R.S.Mo. • 537.065 provides:
Any person having an unliquidated claim for damages against a tort-feasor, on account of bodily injuries or death, may enter into a contract with such tort-feasor or any insurer in his behalf or both, whereby, in consideration of the payment of a specified amount, the person asserting the claim agrees that in the event of a judgment against the tort-feasor, neither he nor any person, firm or corporation claiming by or through him will levy execution, by garnishment or as otherwise provided by law, except against the specific assets listed in the contract and except against any insurer which insures the legal liability of the tort-feasor for such damage and which insurer is not excepted from execution, garnishment or other legal procedure by such contract. Execution or garnishment proceedings in aid thereof shall lie only as to assets of the tort-feasor specifically mentioned in the contract or the insurer or insurers not excluded in such contract. Such contract, when properly acknowledged by the parties thereto, may be recorded in the office of the recorder of deeds in any county where a judgment may be rendered, or in the county of the residence of the tort-feasor, or in both such counties, and if the same is so recorded then such tort-feasor’s property, except as to the assets specifically listed in the contract, shall not be subject to any judgment lien as the result of any judgment rendered against the tort-feasor, arising out of the transaction for which the contract is entered into.

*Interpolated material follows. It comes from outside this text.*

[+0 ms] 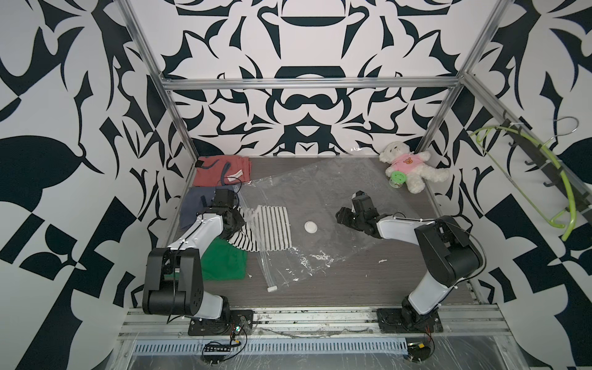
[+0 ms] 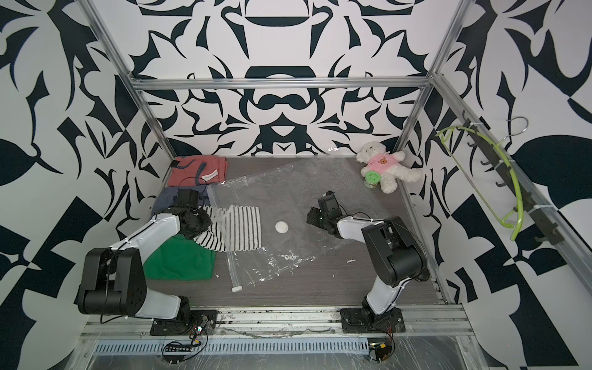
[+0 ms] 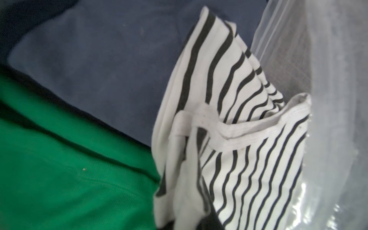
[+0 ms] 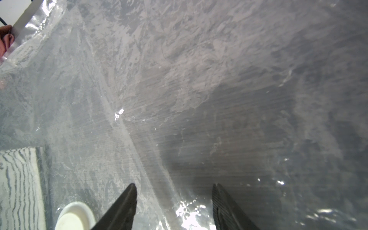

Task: Take the tank top out of the vacuum bag
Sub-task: Take out the tank top from the vacuum bag, then place the tank top at the center of the board.

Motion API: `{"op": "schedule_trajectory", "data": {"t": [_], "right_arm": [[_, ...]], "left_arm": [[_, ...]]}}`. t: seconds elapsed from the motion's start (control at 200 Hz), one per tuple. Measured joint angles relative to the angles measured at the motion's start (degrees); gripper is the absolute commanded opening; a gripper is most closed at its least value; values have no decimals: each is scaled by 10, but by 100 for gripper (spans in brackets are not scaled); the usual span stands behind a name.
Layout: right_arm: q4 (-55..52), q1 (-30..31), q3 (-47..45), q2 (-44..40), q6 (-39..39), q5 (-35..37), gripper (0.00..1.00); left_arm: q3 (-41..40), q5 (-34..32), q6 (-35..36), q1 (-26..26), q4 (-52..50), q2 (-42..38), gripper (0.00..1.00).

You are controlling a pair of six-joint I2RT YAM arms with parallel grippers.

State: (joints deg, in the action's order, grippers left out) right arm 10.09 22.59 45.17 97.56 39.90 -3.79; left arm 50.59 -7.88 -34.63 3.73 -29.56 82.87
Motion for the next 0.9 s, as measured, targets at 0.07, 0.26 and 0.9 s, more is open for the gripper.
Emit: {"op": "schedule_trajectory", "data": {"t": [0.07,0.26,0.9], "right_arm": [[0,0,0,0,0,0,62],[0,0,0,0,0,0,62],[-13,0,7,0,5,0,62]], "left_arm": [[18,-12,-1,0,-21,-5,0],[51,-21,-4,4,-48,-35,0],[328,-188,46,47,-136,-43,0]]}}
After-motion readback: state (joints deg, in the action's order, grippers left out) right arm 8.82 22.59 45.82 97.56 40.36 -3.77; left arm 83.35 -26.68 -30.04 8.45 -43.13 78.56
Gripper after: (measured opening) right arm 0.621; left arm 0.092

A •537.065 agreement is a species of settlement agreement that is specifically authorized by statute. Once the basic requirements of the statute have been met, the parties are free to fashion an agreement that meets their needs. In order to meet the requirements of the statute all that is required is 1) for the plaintiff to have an unliquidated claim for damages in tort, 2) that there be consideration in the form of agreement to pay a specified amount, 3) that the right to execute, garnish, or pursue other legal procedure against specified assets or insurance policies be retained and 4) that the parties acknowledge the agreement (if the defendant intends to file the agreement with the Recorder of Deeds to avoid attachment of a lien).
An unliquidated claim contemplates a situation where the liability and damages have not been established. These agreements are clearly authorized prior to the judicial determination of liability. The agreement will often provide, in fact, that the insured will withdraw their responsive pleadings and that a trial will occur to determine liability and damages or that the defendant will confess judgment in a specified amount.
Benefits of the Agreements
These agreements can be very effective from a defense standpoint to manage the risk of a defendant where there has been a declination of coverage, a declination of a defense, and/or a defense under reservation of rights. The plaintiff gains the advantage of securing a liquidated claim through settlement and more expeditiously reaching the coverage issues central to their potential recovery. The plaintiff is also able to fix the amount of damages through negotiation and, absent collusion with the defendant, may recover substantial amounts. The Western District of Missouri, for example, has upheld a •537.065 settlement for $300,000 as non-collusive even though a jury had previously returned a verdict of $10,000.00 and the Court of Appeals had ordered an additur of only $28,000 or a new trial. The documented negotiation of the settlement through counsel for the insured will minimize the risk that the stipulated amount will be deemed collusive. Where potential damages are in excess of policy limits, these agreements can liquidate the damages in excess of coverage. If the agreement involves the entry of judgment, many insurance policies will also provide supplementary coverage for post-judgment interest that may result in a recovery in excess of the stated policy limits.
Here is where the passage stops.